I Tracked 10K Blog Visitors Without Cookies — Here's My Privacy-First Stack
Last month, my Jekyll blog crossed 10,000 monthly visitors. Great news, right? Except I had no idea who they were, where they came from, or what they actually read.
I could’ve installed Google Analytics in 5 minutes. But I didn’t want to:
- Ask for cookie consent (kills conversion)
- Share user data with third parties
- Slow down my site with tracking scripts
- Violate GDPR/CCPA by default
So I built my own analytics stack. Zero cookies. Zero JavaScript. Zero consent banners.
And it turns out, server logs tell you everything you need — if you know how to parse them.
What I Actually Needed to Know
I’m not running an ad-driven media empire. I needed 5 metrics:
- Page views — which posts are getting traffic?
- Referrers — where’s the traffic coming from?
- Geographic distribution — am I reaching my target audience?
- Device/browser breakdown — is my site mobile-friendly enough?
- Top landing pages — what’s bringing people in?
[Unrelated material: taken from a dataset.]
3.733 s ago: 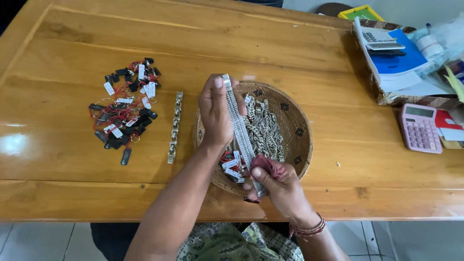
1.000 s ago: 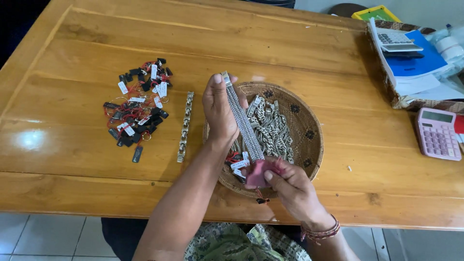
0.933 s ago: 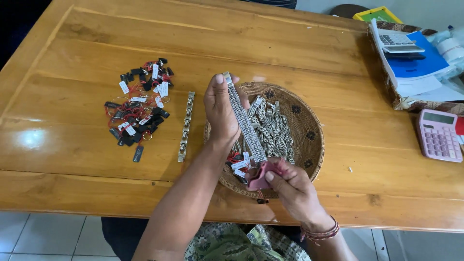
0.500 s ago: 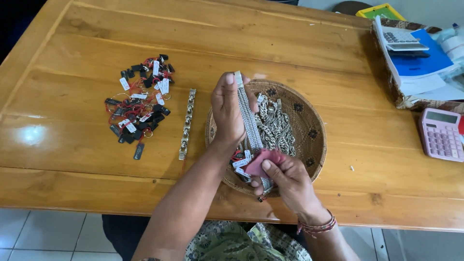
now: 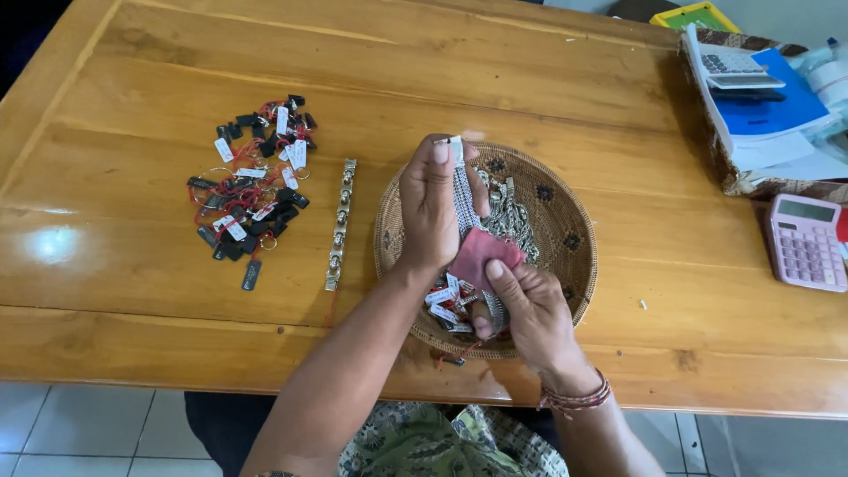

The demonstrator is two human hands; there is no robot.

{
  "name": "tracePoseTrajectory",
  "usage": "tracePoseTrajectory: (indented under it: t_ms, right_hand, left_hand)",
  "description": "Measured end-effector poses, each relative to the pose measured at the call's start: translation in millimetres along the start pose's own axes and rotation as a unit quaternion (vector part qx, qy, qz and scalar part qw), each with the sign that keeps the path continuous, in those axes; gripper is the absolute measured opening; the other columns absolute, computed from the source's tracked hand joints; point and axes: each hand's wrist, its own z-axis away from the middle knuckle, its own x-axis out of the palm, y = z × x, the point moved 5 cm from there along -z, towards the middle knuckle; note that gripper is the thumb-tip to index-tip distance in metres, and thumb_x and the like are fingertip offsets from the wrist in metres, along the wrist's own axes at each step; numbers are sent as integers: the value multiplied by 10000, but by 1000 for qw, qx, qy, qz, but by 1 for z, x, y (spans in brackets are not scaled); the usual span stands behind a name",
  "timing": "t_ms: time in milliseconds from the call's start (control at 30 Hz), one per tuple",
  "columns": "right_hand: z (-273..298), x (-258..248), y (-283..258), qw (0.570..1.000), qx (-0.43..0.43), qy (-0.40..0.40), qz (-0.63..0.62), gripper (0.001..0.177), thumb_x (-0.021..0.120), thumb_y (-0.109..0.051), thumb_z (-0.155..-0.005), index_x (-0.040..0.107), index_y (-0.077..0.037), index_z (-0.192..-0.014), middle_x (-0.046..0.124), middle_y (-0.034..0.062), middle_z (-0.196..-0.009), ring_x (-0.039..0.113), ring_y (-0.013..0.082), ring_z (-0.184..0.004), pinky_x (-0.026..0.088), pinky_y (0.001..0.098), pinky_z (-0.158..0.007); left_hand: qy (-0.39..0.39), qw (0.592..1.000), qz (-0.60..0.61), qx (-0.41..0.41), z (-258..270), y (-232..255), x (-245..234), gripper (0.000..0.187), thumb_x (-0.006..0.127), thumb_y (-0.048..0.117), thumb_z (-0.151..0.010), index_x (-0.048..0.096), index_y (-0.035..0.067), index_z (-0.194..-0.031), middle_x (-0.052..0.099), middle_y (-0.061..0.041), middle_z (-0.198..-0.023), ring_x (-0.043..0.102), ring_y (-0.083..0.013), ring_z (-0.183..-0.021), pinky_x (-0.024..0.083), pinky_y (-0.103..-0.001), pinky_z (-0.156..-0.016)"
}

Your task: A person is polishing a silver bracelet using a small pink polishing cloth at a wooden workbench.

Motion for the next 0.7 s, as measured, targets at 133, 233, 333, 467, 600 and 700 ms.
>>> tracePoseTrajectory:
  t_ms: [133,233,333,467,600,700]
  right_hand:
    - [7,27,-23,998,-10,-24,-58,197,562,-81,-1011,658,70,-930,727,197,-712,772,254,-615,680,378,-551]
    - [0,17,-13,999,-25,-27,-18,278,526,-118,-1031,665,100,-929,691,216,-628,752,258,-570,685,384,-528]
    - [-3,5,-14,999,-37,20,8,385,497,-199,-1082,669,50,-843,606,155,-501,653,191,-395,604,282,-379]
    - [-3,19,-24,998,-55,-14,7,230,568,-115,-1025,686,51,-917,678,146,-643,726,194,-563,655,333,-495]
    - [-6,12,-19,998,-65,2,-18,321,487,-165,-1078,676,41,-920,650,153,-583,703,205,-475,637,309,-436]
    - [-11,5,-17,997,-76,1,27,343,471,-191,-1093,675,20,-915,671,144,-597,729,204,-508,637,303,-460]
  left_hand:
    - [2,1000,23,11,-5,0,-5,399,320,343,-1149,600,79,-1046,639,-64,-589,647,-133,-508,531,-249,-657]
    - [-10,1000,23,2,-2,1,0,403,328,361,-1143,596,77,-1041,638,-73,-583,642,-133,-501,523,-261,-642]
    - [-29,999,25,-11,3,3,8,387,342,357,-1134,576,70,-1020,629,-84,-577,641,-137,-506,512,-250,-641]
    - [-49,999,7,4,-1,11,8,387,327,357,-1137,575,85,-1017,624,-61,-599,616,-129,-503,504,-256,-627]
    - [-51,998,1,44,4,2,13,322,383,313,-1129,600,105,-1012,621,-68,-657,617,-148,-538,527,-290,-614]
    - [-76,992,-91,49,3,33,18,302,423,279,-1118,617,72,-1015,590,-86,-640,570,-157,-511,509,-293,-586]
That’s it. No user profiling, no session tracking, no behavioral cohorts.
The Stack
Here’s what I ended up with:
# tech_stack.yml
platform: GitHub Pages (Jekyll)
web_server: GitHub's Fastly CDN
log_source: Cloudflare (proxied DNS)
parser: GoAccess (open-source log analyzer)
storage: SQLite
dashboard: Custom Python + Flask
cost: $0/month
Wait, GitHub Pages doesn’t give you server logs? Correct. That’s why I proxy through Cloudflare — more on that below.
Step 1: Get Your Server Logs
GitHub Pages doesn’t expose logs. But Cloudflare does, and it’s free.
Cloudflare Setup (5 minutes)
- Sign up for Cloudflare (free tier)
- Add your domain
- Update your DNS nameservers
- Enable “Proxied” (orange cloud) for your domain
Now Cloudflare sits between visitors and GitHub Pages. Every request goes through their CDN, and you get access to logs.
Downloading Logs via API
Cloudflare’s free tier doesn’t include log downloads in the dashboard. But the API works:
# download_cloudflare_logs.py
import requests
from datetime import datetime, timedelta
import os
ZONE_ID = os.getenv("CLOUDFLARE_ZONE_ID")
API_TOKEN = os.getenv("CLOUDFLARE_API_TOKEN")
def fetch_logs(start_time, end_time):
"""Fetch HTTP logs from Cloudflare Logpull API"""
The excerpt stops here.